Y a pas photo

La vie est-elle soluble dans l’écriture ? La fugacité des choses, le sentiment du temps qui passe, sont-ils d’abord une question de regard ? Vaut-il mieux capturer la passion avec des mots ou au 125e de seconde ? Voici vingt-cinq textes drôles, tendres ou féroces, émouvants et engagés. Véritable manifeste pour la liberté d’expression et le droit à l’image, ce recueil révèle la beauté des choses anodines au voyeur ému qui sommeille en nous.

Fiche

Visuel
Année
2006
Édition
L. Wilquin

Extrait

Ca m’a refroidie comme si on m’avait giflée. Je ne faisais de mal à personne, je remontais le souterrain de la gare du Nord, ce couloir au carrelage jaune, où alternent les remontées vers les quais et les brasseries vaguement sordides, quand j’ai vu ce néon magnifique, une gaufre jaune posée en losange et quadrillée de la même couleur, avec au centre un toupet de Chantilly bleu virant vers le mauve, et en dessous, « Gaufres », en rouge et en parallèle à l’oblique de la gaufre. C’est tout juste si cette gaufre ne me faisait pas un clin d’œil clignotant. Enseigne lumineuse, néon, bordel : appel au vice. Je ne résiste pas.

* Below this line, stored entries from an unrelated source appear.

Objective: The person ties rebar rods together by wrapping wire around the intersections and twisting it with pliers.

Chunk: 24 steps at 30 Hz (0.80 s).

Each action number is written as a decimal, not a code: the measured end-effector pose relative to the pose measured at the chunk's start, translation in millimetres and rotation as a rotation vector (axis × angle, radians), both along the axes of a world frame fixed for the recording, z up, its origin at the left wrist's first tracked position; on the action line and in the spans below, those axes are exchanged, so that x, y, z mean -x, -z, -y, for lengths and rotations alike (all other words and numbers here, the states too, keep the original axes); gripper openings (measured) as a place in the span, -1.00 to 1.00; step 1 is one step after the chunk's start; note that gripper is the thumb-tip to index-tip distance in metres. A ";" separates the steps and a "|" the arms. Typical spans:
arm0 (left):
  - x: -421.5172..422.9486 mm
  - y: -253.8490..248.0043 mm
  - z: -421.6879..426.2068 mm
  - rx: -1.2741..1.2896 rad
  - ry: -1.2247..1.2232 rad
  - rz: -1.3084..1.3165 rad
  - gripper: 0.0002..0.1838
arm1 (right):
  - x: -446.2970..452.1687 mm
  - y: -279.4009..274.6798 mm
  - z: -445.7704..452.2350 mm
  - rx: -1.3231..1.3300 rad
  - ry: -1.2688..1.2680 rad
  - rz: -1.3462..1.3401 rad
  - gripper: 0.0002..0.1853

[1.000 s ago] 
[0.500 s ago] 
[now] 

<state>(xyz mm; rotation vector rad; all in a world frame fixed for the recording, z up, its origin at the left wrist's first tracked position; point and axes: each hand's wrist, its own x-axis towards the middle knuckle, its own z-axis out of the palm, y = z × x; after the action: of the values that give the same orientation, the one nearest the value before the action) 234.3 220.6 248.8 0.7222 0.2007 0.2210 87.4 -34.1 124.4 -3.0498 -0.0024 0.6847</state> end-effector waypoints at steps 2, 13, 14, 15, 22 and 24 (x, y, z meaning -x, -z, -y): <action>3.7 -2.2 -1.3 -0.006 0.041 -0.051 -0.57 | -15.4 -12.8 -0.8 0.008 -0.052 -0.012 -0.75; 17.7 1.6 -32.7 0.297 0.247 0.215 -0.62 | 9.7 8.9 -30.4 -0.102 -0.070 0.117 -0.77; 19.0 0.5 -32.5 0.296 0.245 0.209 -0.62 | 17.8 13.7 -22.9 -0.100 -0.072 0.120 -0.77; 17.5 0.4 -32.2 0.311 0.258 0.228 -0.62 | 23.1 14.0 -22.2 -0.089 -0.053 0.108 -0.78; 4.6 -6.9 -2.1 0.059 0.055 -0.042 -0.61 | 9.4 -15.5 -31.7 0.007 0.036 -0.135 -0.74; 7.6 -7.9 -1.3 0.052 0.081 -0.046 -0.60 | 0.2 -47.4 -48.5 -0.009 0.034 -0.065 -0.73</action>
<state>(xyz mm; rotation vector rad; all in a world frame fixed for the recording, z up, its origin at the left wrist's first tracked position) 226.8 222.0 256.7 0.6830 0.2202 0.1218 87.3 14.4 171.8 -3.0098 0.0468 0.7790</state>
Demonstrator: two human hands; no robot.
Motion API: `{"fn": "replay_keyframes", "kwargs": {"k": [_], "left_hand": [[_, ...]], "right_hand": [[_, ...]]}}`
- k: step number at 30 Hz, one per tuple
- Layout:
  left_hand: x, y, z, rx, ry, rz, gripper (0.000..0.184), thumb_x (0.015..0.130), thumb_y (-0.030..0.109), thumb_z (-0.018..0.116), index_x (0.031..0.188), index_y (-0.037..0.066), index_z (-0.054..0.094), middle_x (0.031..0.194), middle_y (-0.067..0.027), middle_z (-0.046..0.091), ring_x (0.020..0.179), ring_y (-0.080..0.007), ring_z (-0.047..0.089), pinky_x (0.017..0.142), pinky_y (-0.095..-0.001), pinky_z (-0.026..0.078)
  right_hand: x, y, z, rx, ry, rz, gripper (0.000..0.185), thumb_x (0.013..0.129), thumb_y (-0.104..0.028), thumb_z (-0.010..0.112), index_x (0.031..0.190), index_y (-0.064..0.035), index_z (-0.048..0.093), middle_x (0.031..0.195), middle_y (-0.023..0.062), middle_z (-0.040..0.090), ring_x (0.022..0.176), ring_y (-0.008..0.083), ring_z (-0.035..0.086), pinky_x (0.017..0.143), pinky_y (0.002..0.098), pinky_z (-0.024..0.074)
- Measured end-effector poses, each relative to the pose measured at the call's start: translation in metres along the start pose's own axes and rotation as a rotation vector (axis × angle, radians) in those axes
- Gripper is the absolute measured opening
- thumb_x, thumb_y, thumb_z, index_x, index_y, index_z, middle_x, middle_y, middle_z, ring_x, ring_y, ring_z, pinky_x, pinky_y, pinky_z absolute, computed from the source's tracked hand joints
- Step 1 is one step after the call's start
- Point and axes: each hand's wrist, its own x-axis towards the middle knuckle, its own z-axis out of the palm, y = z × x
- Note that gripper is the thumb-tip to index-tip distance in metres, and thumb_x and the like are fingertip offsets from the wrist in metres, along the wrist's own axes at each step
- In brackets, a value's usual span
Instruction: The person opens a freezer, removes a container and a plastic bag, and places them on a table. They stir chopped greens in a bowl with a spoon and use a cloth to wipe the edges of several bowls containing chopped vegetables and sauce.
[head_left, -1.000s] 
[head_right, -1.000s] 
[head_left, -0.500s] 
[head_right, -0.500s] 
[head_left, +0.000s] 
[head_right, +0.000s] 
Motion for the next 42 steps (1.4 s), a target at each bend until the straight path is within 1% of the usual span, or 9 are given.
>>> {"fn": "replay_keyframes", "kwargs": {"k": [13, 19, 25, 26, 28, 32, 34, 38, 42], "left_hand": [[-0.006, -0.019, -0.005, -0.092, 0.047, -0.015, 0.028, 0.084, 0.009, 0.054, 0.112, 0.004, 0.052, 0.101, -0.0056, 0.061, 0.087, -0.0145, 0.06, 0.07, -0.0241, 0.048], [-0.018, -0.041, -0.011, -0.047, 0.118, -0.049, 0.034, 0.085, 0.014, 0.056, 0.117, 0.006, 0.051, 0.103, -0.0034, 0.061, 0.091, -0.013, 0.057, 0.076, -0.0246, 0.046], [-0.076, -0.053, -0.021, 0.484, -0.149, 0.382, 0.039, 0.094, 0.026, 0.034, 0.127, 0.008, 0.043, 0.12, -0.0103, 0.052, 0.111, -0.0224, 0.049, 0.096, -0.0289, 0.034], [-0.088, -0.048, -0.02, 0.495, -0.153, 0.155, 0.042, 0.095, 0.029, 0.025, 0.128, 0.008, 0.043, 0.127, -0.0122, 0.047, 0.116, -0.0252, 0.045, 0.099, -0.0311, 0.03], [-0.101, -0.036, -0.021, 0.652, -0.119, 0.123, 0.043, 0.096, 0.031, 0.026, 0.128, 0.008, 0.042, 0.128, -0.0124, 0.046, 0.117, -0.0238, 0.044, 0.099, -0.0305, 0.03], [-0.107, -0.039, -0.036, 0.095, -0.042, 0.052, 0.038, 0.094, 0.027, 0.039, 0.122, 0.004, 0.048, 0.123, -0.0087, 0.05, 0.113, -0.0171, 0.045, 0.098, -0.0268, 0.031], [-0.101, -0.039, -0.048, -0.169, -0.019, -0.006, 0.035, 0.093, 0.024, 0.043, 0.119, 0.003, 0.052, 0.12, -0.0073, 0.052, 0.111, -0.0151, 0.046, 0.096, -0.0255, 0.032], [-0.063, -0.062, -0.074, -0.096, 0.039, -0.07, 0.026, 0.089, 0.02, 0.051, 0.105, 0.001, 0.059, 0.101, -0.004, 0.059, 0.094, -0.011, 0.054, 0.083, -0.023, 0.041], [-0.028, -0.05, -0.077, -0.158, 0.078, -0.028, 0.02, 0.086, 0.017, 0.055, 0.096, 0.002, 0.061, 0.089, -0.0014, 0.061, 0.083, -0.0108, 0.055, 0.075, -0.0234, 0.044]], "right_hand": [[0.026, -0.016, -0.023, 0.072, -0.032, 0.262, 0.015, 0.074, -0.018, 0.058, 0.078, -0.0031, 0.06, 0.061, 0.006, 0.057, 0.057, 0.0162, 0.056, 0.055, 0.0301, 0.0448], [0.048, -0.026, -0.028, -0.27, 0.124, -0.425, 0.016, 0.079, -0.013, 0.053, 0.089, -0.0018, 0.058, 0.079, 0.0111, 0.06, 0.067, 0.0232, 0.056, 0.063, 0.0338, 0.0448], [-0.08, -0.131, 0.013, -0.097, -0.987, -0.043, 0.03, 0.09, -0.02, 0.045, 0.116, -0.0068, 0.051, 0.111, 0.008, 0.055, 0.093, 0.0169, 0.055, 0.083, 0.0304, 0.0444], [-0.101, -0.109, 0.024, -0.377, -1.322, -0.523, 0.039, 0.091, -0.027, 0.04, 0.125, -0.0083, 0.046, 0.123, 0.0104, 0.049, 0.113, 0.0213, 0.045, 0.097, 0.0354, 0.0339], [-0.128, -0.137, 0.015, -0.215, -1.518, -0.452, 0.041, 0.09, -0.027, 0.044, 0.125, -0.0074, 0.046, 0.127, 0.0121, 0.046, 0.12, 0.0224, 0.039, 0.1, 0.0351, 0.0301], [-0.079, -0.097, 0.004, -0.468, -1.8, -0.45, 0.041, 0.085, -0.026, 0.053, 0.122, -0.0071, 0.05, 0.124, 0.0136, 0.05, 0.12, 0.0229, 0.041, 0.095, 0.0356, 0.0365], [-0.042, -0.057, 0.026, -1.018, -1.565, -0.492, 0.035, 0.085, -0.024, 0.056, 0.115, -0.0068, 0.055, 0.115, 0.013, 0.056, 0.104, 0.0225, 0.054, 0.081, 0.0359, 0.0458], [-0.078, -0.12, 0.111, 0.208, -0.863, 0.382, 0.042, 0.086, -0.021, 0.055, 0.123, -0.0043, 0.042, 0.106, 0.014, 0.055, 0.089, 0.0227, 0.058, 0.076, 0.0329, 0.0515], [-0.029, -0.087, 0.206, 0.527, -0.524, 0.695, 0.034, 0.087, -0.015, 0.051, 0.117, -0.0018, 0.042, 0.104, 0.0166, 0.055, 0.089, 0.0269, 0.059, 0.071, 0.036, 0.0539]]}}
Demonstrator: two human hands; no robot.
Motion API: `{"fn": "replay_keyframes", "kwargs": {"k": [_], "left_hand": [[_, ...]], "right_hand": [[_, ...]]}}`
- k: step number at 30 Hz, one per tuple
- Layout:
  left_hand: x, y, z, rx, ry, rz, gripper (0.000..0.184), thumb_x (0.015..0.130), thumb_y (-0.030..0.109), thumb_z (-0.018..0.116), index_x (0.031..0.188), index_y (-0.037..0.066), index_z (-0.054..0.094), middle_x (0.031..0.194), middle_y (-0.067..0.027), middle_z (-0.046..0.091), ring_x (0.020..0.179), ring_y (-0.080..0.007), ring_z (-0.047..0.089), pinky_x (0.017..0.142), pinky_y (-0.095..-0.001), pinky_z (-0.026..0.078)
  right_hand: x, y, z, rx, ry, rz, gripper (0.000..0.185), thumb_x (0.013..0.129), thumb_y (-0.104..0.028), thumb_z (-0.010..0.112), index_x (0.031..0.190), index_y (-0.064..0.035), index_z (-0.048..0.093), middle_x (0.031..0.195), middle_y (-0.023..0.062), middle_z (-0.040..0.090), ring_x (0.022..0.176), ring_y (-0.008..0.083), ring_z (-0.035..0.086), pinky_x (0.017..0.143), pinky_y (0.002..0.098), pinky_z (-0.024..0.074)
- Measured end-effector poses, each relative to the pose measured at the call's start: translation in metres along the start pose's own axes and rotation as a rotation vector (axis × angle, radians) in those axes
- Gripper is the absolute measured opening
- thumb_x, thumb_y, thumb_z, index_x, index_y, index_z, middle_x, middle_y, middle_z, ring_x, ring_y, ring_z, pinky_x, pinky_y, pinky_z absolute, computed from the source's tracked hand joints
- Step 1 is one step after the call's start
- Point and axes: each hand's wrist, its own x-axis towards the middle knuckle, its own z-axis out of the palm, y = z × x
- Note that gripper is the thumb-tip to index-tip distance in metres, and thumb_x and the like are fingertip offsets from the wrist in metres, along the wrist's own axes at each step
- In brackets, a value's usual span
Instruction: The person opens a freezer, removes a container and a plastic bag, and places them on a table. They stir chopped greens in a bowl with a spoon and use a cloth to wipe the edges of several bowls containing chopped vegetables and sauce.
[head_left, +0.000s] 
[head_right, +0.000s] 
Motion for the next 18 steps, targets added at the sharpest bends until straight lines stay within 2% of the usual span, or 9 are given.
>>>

Je fouille mon sac, je sors le Praktica, je le déhousse, je le règle sur « personnage » (ce beau petit néon mérite tous les égards), je m’en approche sans entrer dans la brasserie, comprends-moi, c’est un lieu ouvert sur le passage, mais je ne franchis pas la ligne de démarcation imaginaire qui en délimiterait le seuil, pas besoin, l’enseigne est à deux mètres du sol, au bord du mur, côté va-et-vient, je ne dérange personne, j’allume l’appareil, je règle la lumière sur « sans flash », et je prends la gaufre.